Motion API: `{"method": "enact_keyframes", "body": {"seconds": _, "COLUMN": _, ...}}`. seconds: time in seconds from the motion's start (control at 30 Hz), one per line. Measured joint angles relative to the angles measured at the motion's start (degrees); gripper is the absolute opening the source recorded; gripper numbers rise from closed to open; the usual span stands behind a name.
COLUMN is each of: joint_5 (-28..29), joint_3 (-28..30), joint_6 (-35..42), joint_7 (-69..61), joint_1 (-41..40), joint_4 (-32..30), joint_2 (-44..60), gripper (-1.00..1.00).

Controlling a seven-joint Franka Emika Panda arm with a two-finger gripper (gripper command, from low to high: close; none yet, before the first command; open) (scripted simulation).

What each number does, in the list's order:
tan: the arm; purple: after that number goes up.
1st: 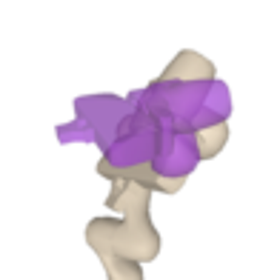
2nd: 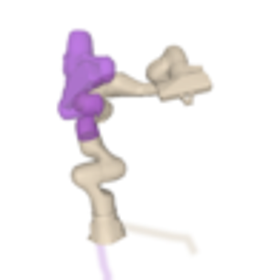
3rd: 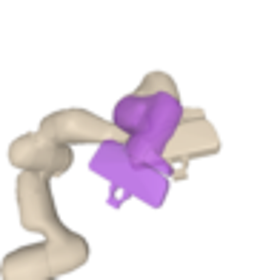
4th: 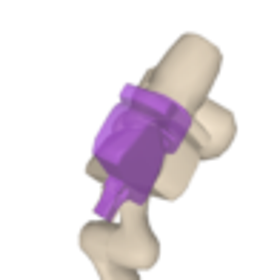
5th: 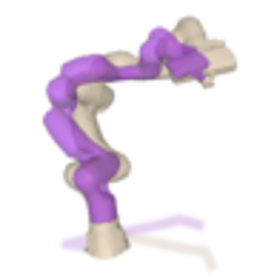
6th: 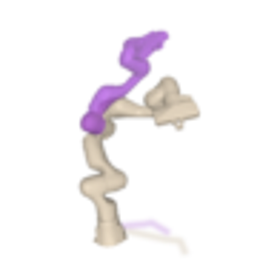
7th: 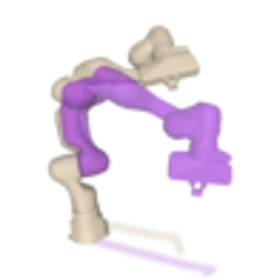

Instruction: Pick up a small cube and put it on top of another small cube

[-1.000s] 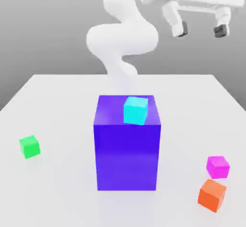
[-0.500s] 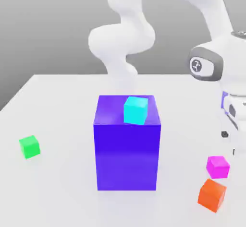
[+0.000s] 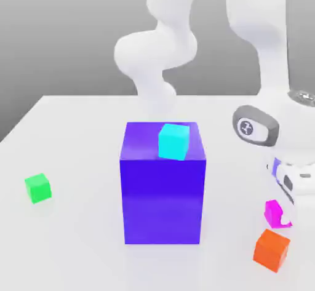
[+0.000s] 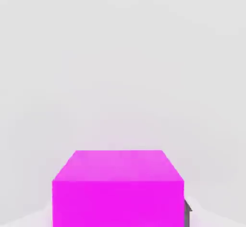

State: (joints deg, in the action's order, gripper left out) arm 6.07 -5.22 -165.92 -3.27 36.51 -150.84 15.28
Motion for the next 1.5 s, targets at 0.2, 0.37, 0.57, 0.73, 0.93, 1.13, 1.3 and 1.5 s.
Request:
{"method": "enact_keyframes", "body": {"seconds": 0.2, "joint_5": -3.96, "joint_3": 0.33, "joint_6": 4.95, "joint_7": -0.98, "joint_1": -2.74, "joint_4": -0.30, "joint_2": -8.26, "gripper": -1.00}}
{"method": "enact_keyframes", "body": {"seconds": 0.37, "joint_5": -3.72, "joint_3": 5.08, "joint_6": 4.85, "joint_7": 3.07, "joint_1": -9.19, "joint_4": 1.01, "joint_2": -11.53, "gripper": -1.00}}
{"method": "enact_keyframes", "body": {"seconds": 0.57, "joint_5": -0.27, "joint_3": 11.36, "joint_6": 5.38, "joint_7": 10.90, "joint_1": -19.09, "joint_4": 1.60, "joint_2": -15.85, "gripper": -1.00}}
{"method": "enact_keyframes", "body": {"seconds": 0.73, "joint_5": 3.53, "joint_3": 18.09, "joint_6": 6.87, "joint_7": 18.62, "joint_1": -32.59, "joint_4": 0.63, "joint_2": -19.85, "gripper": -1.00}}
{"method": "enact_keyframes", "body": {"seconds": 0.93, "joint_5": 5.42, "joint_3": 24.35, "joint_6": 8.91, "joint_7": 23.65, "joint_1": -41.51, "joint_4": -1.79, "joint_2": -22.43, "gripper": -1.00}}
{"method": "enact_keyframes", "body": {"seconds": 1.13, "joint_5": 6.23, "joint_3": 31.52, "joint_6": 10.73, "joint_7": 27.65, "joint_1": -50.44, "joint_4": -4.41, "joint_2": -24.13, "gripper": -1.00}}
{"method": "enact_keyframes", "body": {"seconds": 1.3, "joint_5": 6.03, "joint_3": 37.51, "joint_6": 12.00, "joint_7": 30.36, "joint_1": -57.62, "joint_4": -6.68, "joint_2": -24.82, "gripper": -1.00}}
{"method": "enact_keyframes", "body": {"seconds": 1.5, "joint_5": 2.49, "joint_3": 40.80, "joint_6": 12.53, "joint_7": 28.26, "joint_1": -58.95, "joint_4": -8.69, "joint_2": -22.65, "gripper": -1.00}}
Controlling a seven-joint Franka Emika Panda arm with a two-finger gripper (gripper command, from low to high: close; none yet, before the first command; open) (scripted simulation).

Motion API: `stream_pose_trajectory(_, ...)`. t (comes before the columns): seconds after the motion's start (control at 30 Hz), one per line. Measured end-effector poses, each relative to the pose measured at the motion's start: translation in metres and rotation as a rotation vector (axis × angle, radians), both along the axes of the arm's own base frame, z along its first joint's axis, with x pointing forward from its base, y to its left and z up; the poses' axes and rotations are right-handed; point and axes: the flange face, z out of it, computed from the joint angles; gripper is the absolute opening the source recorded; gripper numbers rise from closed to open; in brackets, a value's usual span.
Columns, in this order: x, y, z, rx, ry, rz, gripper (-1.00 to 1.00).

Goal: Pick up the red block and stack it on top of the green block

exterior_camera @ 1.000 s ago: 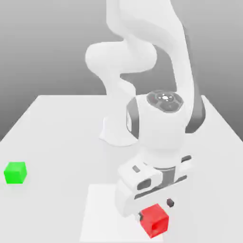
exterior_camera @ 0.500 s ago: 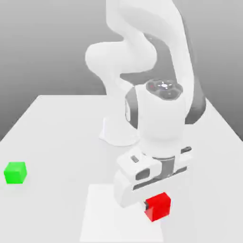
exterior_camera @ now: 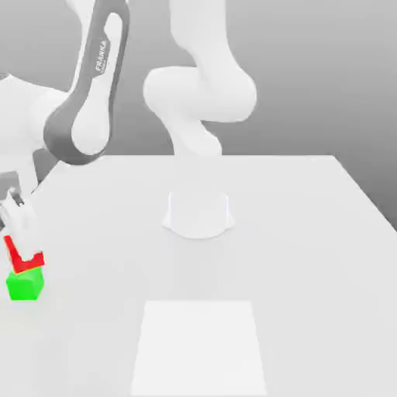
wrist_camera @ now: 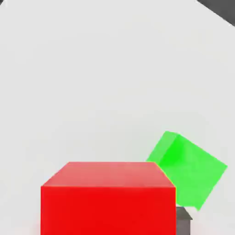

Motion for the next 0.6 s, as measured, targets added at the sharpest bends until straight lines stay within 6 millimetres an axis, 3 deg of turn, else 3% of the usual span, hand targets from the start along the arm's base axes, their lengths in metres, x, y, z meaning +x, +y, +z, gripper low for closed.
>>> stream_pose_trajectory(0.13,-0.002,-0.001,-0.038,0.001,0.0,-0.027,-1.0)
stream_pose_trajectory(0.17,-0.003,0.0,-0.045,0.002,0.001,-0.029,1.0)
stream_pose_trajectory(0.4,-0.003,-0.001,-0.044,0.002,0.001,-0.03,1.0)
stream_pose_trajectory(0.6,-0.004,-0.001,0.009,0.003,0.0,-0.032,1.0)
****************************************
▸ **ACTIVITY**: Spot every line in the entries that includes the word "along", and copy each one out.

▸ **SOLUTION FOR THIS PROBLEM**:
Motion API: `stream_pose_trajectory(_, ...)`. t (comes before the columns): seconds after the motion's start (control at 30 Hz), one per line. Measured end-effector poses, each relative to the pose measured at the motion's start: translation in metres and rotation as a rotation vector (axis × angle, radians), both along the axes of the arm's own base frame, z along its first joint's axis, with x pointing forward from its base, y to its left and z up; the poses' axes and rotations are right-handed; point and axes: the flange face, z out of it, computed from the joint angles; gripper is the absolute opening the source recorded; gripper numbers rise from closed to open; in brackets, a value's usual span.
Motion for the next 0.6 s, as measured, targets added at the sharpest bends until straight lines stay within 6 millimetres an axis, 3 deg of turn, else 3% of the usual span, hand targets from the start along the arm's base axes, their lengths in metres, x, y, z meaning +x, +y, +z, gripper low for closed.

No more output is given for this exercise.